Classical ML on Hand-Crafted Features: Extract statistical features from each window (mean, standard deviation, RMS, peak-to-peak, zero-crossing rate, dominant FFT frequency, spectral entropy) and feed them to a decision tree, random forest, or support vector machine. This approach requires far less compute at inference time (feature extraction + tree traversal vs. millions of MACs for a CNN) and can be deployed on the smallest MCUs. The trade-off is lower accuracy on complex patterns and the engineering effort of manual feature selection.

A random forest with 50 trees and 20 features takes approximately 10 KB of flash and classifies in under 1 ms on a Cortex-M0+ at 48 MHz. For vibration classification where the frequency-domain features are well-understood (bearing defect frequencies, harmonics), classical ML on FFT features often matches or exceeds CNN accuracy while using 10–50x less compute.

IMU Gesture Recognition#

Gesture recognition from inertial measurement units (accelerometer + gyroscope) is one of the most common time-series classification tasks on MCUs. The typical setup: a 6-axis IMU (e.g., LSM6DSO, BMI270, ICM-42688-P) samples at 100–200 Hz, and a 1D-CNN classifies gestures such as swipe left, swipe right, double tap, wrist rotation, and shake.

Design considerations specific to gesture recognition:

  • Trigger detection: Running continuous inference at every stride is wasteful when the device is idle most of the time. A common approach is a lightweight trigger detector (threshold on accelerometer magnitude or variance) that activates the full classifier only when motion is detected.
  • Window alignment: The gesture may not start at the beginning of a window. Training with random offsets (data augmentation) makes the model robust to window-gesture alignment mismatch.
  • Rejection class: Including a “no gesture” or “other” class is essential.

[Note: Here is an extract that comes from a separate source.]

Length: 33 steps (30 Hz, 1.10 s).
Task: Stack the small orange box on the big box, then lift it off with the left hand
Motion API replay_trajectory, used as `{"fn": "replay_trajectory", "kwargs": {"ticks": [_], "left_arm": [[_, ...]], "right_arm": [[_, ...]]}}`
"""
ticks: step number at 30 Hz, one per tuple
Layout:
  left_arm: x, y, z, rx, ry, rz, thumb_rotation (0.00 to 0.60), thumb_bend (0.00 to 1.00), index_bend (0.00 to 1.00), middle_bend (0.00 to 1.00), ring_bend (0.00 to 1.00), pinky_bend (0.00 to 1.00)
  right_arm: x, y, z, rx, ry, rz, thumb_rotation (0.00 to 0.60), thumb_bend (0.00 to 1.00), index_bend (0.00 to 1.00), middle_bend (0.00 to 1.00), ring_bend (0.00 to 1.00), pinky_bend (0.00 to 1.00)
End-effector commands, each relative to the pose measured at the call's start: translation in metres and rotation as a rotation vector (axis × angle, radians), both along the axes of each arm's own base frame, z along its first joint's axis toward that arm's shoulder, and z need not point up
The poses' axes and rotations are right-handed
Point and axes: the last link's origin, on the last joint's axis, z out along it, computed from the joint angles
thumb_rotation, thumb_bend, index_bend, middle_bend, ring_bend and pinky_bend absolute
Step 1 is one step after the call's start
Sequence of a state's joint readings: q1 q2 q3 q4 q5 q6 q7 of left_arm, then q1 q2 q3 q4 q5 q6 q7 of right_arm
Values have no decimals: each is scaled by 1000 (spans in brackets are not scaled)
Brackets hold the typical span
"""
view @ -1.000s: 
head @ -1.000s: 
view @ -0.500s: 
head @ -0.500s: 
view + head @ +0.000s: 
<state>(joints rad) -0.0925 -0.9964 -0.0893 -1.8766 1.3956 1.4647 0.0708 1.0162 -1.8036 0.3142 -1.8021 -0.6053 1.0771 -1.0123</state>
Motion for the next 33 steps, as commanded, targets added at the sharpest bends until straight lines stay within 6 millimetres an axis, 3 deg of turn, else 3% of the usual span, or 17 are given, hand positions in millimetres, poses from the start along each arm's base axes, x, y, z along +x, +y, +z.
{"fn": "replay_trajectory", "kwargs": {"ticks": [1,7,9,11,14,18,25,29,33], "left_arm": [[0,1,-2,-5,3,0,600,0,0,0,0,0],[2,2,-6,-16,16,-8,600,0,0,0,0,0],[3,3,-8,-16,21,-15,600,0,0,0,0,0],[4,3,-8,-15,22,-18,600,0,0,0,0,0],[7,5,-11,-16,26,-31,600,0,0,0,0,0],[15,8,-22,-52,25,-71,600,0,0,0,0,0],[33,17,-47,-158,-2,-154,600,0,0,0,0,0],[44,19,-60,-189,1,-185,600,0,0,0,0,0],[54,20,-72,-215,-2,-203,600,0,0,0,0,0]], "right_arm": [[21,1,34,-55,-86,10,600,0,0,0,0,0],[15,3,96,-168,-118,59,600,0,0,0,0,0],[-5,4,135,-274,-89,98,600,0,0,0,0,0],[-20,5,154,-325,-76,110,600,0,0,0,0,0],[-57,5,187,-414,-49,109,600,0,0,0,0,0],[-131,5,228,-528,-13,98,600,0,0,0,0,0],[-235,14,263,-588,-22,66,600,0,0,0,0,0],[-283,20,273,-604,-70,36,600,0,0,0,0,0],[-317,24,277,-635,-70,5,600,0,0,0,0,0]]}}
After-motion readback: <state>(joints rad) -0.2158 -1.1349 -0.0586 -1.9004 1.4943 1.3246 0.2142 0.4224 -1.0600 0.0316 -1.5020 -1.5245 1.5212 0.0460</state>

Without it, the model is forced to classify every window as one of the gesture classes, producing false positives during non-gesture motion (walking, adjusting the device).

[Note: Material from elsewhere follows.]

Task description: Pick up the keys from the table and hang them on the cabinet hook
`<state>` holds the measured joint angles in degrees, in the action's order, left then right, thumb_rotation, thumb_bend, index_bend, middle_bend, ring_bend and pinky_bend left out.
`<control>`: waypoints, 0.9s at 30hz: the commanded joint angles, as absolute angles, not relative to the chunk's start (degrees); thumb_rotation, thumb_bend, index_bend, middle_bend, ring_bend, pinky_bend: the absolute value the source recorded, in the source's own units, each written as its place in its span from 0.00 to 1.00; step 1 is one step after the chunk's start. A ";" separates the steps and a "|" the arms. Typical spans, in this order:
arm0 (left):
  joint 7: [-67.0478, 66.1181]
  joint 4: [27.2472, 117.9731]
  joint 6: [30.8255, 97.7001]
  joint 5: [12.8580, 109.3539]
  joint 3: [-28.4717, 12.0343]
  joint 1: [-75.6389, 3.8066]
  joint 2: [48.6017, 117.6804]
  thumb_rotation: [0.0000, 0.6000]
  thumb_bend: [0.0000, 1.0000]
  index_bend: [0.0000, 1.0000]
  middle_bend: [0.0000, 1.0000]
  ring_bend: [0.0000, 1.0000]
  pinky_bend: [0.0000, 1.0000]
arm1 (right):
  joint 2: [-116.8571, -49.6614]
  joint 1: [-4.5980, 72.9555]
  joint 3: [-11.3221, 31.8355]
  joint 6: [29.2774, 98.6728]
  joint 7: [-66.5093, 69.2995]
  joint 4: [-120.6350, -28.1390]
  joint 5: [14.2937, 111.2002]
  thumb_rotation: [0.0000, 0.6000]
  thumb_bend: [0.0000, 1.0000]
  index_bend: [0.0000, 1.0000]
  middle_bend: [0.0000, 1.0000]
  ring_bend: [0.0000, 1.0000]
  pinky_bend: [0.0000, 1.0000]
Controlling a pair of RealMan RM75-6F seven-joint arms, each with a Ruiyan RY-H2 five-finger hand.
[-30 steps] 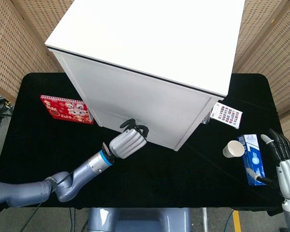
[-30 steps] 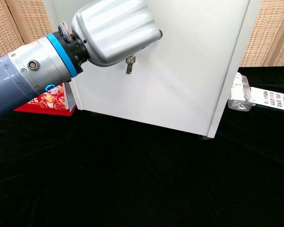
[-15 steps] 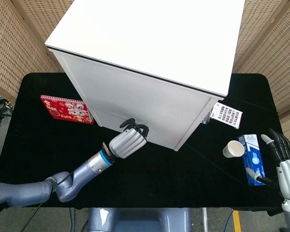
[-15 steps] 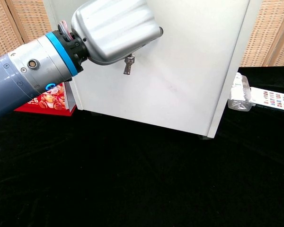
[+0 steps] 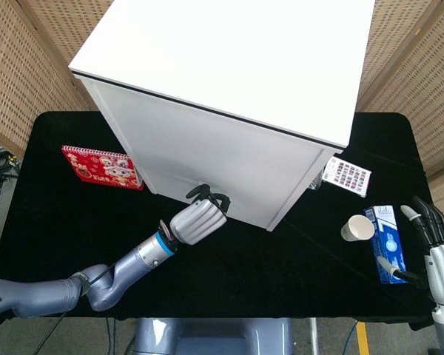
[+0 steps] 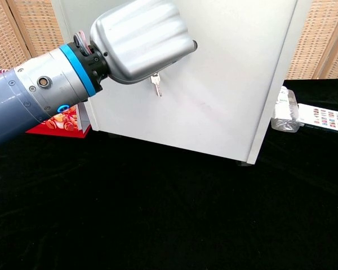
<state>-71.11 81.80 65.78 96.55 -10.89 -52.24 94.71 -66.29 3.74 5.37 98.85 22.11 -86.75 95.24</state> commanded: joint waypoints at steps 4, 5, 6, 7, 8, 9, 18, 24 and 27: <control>-71.01 82.17 66.08 96.38 -11.10 -51.98 94.21 1.00 0.15 0.52 0.92 0.91 0.76 | -66.31 3.75 5.34 98.90 22.12 -86.77 95.31 1.00 0.09 0.15 0.00 0.00 0.00; -71.11 82.27 66.12 96.37 -11.13 -51.93 94.10 1.00 0.15 0.52 0.92 0.91 0.76 | -66.33 3.73 5.30 98.93 22.06 -86.77 95.39 1.00 0.09 0.15 0.00 0.00 0.00; -71.14 82.37 66.16 96.36 -11.16 -51.90 94.03 1.00 0.15 0.52 0.92 0.91 0.76 | -66.35 3.74 5.29 98.96 22.04 -86.76 95.43 1.00 0.09 0.15 0.00 0.00 0.00; -71.13 82.54 66.25 96.35 -11.20 -51.84 93.92 1.00 0.15 0.52 0.92 0.91 0.76 | -66.35 3.75 5.28 98.96 21.98 -86.74 95.46 1.00 0.09 0.15 0.00 0.00 0.00; -71.09 82.76 66.41 96.39 -11.21 -51.76 93.81 1.00 0.15 0.52 0.92 0.91 0.76 | -66.36 3.75 5.27 98.93 21.94 -86.74 95.44 1.00 0.09 0.15 0.00 0.00 0.00; -71.02 83.03 66.62 96.50 -11.21 -51.66 93.65 1.00 0.15 0.52 0.92 0.91 0.76 | -66.36 3.75 5.25 98.88 21.92 -86.75 95.43 1.00 0.09 0.15 0.00 0.00 0.00; -64.86 91.61 76.40 102.10 -6.88 -45.14 87.79 1.00 0.13 0.52 0.91 0.90 0.75 | -66.45 3.91 5.55 98.05 21.96 -86.18 94.24 1.00 0.09 0.15 0.00 0.00 0.00; -61.65 95.60 86.15 106.15 -0.31 -35.97 83.48 1.00 0.07 0.50 0.77 0.81 0.65 | -66.48 3.95 5.77 96.87 21.15 -86.03 92.74 1.00 0.09 0.15 0.00 0.00 0.00; -58.90 97.39 91.26 106.34 3.31 -30.27 82.12 1.00 0.06 0.43 0.57 0.66 0.57 | -66.50 4.12 5.67 95.98 20.13 -86.10 92.35 1.00 0.09 0.15 0.00 0.00 0.00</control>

The IMU sampling rate and window length for gesture recognition are typically 100 Hz and 128–256 samples (1.28–2.56 seconds). The gyroscope channels add rotational information that significantly improves discrimination between gestures that have similar acceleration profiles but different rotational components — for example, distinguishing a wrist flick (high gyroscope Z) from a forward push (low gyroscope Z, high accelerometer Y).

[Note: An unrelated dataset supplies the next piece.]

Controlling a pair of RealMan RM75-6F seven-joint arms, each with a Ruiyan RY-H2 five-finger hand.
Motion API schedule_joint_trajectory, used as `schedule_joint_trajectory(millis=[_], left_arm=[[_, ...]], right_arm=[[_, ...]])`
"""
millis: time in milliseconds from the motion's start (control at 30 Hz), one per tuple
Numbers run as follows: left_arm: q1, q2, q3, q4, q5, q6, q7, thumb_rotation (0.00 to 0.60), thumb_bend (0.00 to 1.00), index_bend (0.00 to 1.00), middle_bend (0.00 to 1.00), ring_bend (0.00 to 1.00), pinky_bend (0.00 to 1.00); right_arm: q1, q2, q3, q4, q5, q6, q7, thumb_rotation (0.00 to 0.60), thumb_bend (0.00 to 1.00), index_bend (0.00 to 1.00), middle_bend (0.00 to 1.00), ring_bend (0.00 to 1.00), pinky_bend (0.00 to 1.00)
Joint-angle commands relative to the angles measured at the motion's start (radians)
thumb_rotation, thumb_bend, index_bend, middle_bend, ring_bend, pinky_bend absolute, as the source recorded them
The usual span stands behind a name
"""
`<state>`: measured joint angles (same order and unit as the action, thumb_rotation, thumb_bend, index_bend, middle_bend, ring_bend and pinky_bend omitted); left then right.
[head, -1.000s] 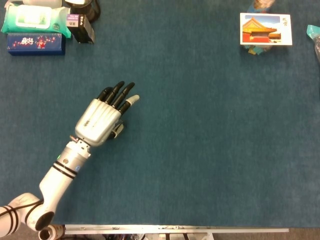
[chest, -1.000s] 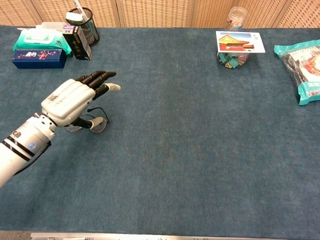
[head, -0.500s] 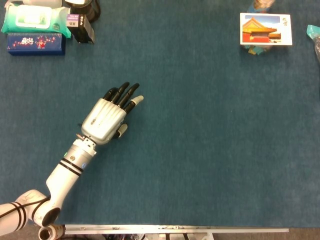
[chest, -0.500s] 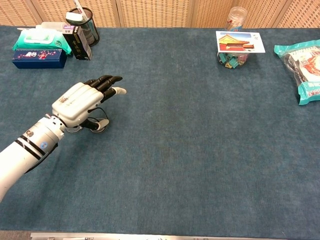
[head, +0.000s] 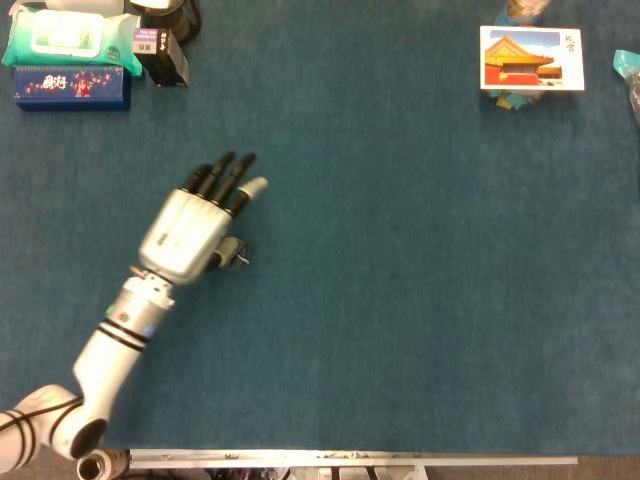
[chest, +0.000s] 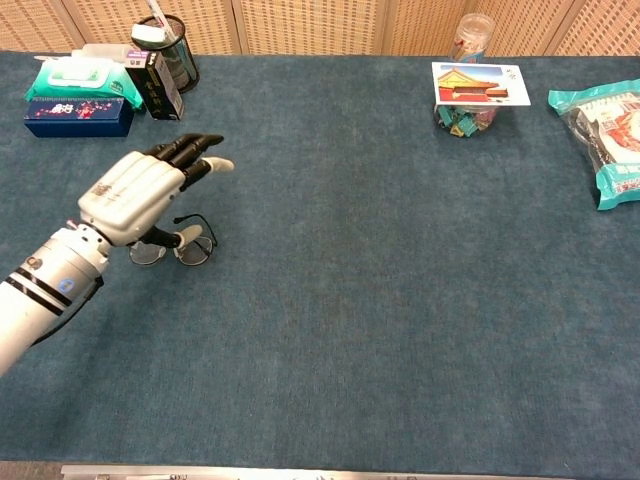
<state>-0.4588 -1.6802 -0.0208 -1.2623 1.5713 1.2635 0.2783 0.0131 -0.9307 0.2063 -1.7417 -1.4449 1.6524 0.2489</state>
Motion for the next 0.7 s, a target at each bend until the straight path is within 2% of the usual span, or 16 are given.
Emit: schedule_joint_trajectory(millis=[33, 367, 533, 700], left_arm=[[0.033, 0.065, -0.014, -0.063, -0.019, 0.048, 0.033, 0.600, 0.27, 0.16, 0.05, 0.04, 0.18], [0.092, 0.238, -0.013, -0.273, -0.001, 0.141, 0.143, 0.600, 0.27, 0.16, 0.05, 0.04, 0.18], [0.102, 0.287, -0.011, -0.404, 0.028, 0.166, 0.196, 0.600, 0.27, 0.16, 0.05, 0.04, 0.18], [0.095, 0.323, 0.001, -0.541, 0.067, 0.148, 0.224, 0.600, 0.27, 0.16, 0.05, 0.04, 0.18]], right_arm=[[-0.001, 0.000, -0.001, -0.001, -0.003, 0.001, 0.001, 0.600, 0.05, 0.16, 0.21, 0.16, 0.27], [0.004, -0.006, -0.009, -0.004, -0.016, -0.007, -0.013, 0.600, 0.05, 0.16, 0.22, 0.16, 0.27], [0.006, -0.008, -0.012, -0.003, -0.018, -0.011, -0.018, 0.600, 0.05, 0.16, 0.22, 0.16, 0.27], [0.006, -0.009, -0.012, -0.002, -0.020, -0.010, -0.018, 0.600, 0.05, 0.16, 0.22, 0.16, 0.27]])
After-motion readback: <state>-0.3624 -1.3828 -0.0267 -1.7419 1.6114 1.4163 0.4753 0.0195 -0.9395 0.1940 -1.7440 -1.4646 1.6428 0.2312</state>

Activity Recognition (HAR)#

Human Activity Recognition classifies activities — walking, running, standing, sitting, climbing stairs, cycling — from body-worn or pocket-mounted IMU data. HAR is a well-studied benchmark in the sensor ML community, with public datasets including UCI-HAR, WISDM, and PAMAP2.

The challenge in HAR is the variability across subjects. Walking speed, arm swing amplitude, and sensor placement vary substantially between individuals. Models trained on a single subject achieve 95–99% accuracy on that subject but 70–85% accuracy on unseen subjects. Training on data from 10 or more subjects with diverse body types and movement patterns is the standard approach to building a generalizable HAR model.

Sensor placement affects both the features available and the classification difficulty. Wrist-mounted sensors capture arm swing well (useful for walking vs. running) but poorly capture leg-specific activities (climbing stairs vs. walking on flat ground). Pocket-mounted sensors (hip or thigh) provide better gait information but require the user to consistently carry the device in the same pocket.

A practical HAR system on a wrist-worn device using a Cortex-M4 (e.g., nRF52840):

  • IMU: BMI270 at 50 Hz (sufficient for activity recognition; higher rates are unnecessary)
  • Window: 256 samples = 5.12 seconds at 50 Hz
  • Stride: 128 samples = 2.56 seconds (50% overlap)
  • Model: 3-layer 1D-CNN, int8 quantized, ~25 KB
  • Inference time: ~4 ms per window
  • Power: IMU at 50 Hz draws ~0.5 mA, MCU wakes every 2.56 seconds for ~10 ms of inference

Vibration Classification#

Vibration classification on rotating machinery uses accelerometer data at much higher sampling rates than IMU-based gesture or activity recognition. Mechanical defects produce vibration signatures at characteristic frequencies related to shaft speed, bearing geometry, and gear mesh — these frequencies range from tens of Hz to several kHz, requiring sampling rates of 1 kHz to 25.6 kHz or higher.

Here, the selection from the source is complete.